BEGIN Provided records

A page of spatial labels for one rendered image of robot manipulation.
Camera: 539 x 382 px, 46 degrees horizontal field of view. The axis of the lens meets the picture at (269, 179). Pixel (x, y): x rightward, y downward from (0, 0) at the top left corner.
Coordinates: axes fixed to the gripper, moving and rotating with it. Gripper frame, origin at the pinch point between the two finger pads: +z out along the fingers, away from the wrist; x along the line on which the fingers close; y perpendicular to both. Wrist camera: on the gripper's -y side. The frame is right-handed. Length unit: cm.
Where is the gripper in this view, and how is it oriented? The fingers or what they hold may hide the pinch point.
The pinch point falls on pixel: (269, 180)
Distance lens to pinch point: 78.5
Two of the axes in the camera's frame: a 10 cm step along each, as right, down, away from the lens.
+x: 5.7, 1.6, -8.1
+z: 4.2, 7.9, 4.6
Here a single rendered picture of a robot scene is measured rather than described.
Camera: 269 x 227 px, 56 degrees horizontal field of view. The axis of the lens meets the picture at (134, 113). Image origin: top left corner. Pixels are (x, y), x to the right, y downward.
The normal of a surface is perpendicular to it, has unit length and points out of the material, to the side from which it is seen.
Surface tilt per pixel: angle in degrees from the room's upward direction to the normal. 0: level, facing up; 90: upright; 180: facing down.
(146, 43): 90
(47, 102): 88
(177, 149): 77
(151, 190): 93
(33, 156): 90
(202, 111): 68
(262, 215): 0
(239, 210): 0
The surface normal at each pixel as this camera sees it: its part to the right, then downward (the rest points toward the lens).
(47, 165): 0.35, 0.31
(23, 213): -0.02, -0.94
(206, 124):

END Provided records

Problem to work on = Once you reach the line that contains "Surface tilt per", transcribe it and all remaining lines of the listing exactly; skip everything before it.

Reply to the task =
Surface tilt per pixel: angle in degrees from the room's upward direction to the normal. 0: level, facing up; 90: upright; 180: facing down.
(146, 43): 90
(47, 102): 88
(177, 149): 77
(151, 190): 93
(33, 156): 90
(202, 111): 68
(262, 215): 0
(239, 210): 0
The surface normal at each pixel as this camera sees it: its part to the right, then downward (the rest points toward the lens).
(47, 165): 0.35, 0.31
(23, 213): -0.02, -0.94
(206, 124):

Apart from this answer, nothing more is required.